§ What the task requires
Could you transcribe every record below exactly as written, excluding the pictures?

[Dataset entries]
=== Begin Enclosure ===

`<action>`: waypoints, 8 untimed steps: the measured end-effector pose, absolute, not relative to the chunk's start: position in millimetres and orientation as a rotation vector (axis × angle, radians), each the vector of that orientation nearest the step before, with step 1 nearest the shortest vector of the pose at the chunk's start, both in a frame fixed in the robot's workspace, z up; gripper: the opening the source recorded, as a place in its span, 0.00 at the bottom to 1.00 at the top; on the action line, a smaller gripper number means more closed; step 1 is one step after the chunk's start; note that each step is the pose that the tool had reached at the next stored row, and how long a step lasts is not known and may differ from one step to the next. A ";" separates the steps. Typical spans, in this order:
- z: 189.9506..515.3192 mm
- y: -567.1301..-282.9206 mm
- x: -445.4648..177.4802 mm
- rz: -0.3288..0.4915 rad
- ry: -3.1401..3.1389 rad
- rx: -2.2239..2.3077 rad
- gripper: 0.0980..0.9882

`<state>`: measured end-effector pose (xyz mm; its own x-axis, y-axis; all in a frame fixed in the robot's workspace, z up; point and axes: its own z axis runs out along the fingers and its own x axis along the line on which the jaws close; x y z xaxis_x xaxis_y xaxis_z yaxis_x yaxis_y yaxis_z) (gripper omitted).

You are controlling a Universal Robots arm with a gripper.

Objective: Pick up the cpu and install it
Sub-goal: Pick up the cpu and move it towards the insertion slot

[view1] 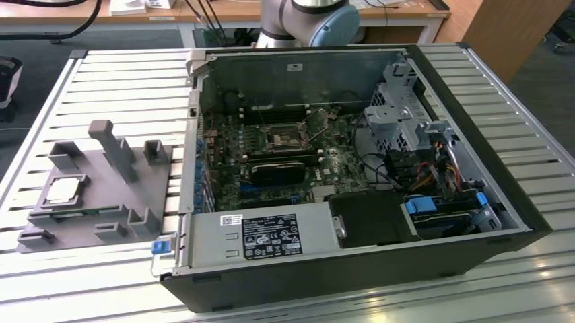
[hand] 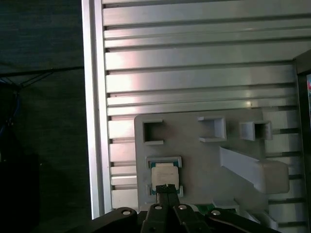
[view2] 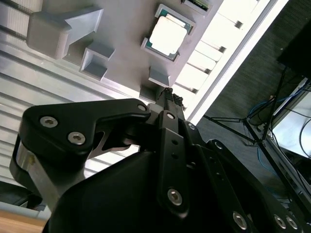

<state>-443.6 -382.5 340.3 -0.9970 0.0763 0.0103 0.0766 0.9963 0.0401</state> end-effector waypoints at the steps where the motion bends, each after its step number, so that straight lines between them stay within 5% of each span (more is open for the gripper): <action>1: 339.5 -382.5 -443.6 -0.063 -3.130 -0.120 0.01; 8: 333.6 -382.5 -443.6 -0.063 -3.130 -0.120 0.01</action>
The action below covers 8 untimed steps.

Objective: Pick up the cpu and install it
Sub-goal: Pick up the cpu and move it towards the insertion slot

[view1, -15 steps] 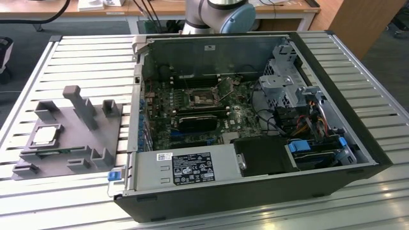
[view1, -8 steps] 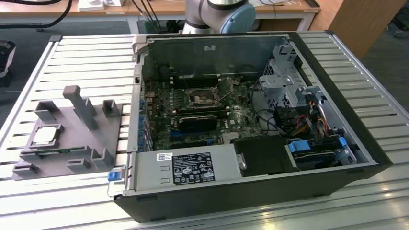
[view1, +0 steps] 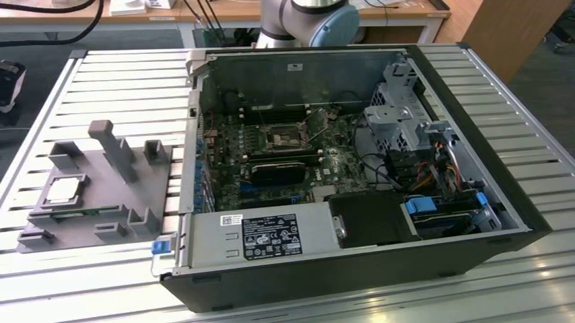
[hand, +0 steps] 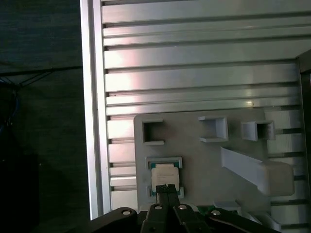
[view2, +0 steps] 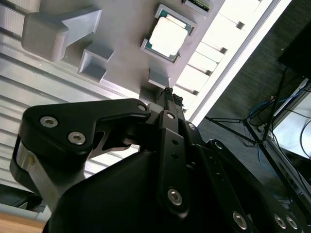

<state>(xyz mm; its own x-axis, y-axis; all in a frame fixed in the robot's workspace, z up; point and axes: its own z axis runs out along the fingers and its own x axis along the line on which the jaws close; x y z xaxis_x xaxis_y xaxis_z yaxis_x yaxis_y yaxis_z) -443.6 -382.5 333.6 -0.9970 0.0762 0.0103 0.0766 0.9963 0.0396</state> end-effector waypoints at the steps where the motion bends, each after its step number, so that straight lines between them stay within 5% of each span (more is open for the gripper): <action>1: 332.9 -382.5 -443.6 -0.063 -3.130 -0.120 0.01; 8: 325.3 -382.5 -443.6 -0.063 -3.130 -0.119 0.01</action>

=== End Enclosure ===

§ Completed task
`<action>`: waypoints, 8 untimed steps: the measured end-effector pose, absolute, not relative to the chunk's start: position in millimetres and orientation as a rotation vector (axis × angle, radians), each the vector of that orientation nearest the step before, with step 1 nearest the shortest vector of the pose at the chunk's start, both in a frame fixed in the robot's workspace, z up; gripper: the opening the source recorded, as a place in its span, 0.00 at the bottom to 1.00 at the top; on the action line, a smaller gripper number means more closed; step 1 is one step after the chunk's start; note that each step is the pose that the tool had reached at the next stored row, and how long a step lasts is not known and may differ from one step to the next. A ";" separates the steps. Typical spans, in this order:
- z: 189.9506..515.3192 mm
- y: -567.1301..-282.9206 mm
- x: -445.4648..177.4802 mm
- rz: -0.3288..0.4915 rad
- ry: -3.1401..3.1389 rad
- rx: -2.2239..2.3077 rad
- gripper: 0.0980..0.9882

`<state>`: measured end-effector pose (xyz mm; its own x-axis, y-axis; all in a frame fixed in the robot's workspace, z up; point and axes: its own z axis runs out along the fingers and its own x axis along the line on which the jaws close; x y z xaxis_x xaxis_y xaxis_z yaxis_x yaxis_y yaxis_z) (gripper omitted).

You are controlling a Universal Robots arm with a gripper.

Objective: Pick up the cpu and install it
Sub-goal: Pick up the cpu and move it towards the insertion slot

[view1] 
[hand] 
[view2] 

<state>-443.6 -382.5 340.3 -0.9970 0.0763 0.0103 0.0766 0.9963 0.0401</state> end-effector waypoints at the steps where the motion bends, each after its step number, so that straight lines between them stay within 5% of each span (more is open for the gripper): <action>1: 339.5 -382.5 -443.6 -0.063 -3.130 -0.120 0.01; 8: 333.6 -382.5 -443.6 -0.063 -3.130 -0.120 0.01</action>
The action below covers 8 untimed steps.

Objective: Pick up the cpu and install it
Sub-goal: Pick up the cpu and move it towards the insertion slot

[view1, -15 steps] 
[view1, -8 steps] 
[view1, +0 steps] 
[hand, +0 steps] 
[view2, +0 steps] 

<state>(xyz mm; its own x-axis, y-axis; all in a frame fixed in the robot's workspace, z up; point and axes: its own z axis runs out along the fingers and its own x axis along the line on which the jaws close; x y z xaxis_x xaxis_y xaxis_z yaxis_x yaxis_y yaxis_z) -443.6 -382.5 333.6 -0.9970 0.0762 0.0103 0.0766 0.9963 0.0396</state> end-effector waypoints at the steps where the motion bends, each after its step number, so that straight lines between them stay within 5% of each span (more is open for the gripper): <action>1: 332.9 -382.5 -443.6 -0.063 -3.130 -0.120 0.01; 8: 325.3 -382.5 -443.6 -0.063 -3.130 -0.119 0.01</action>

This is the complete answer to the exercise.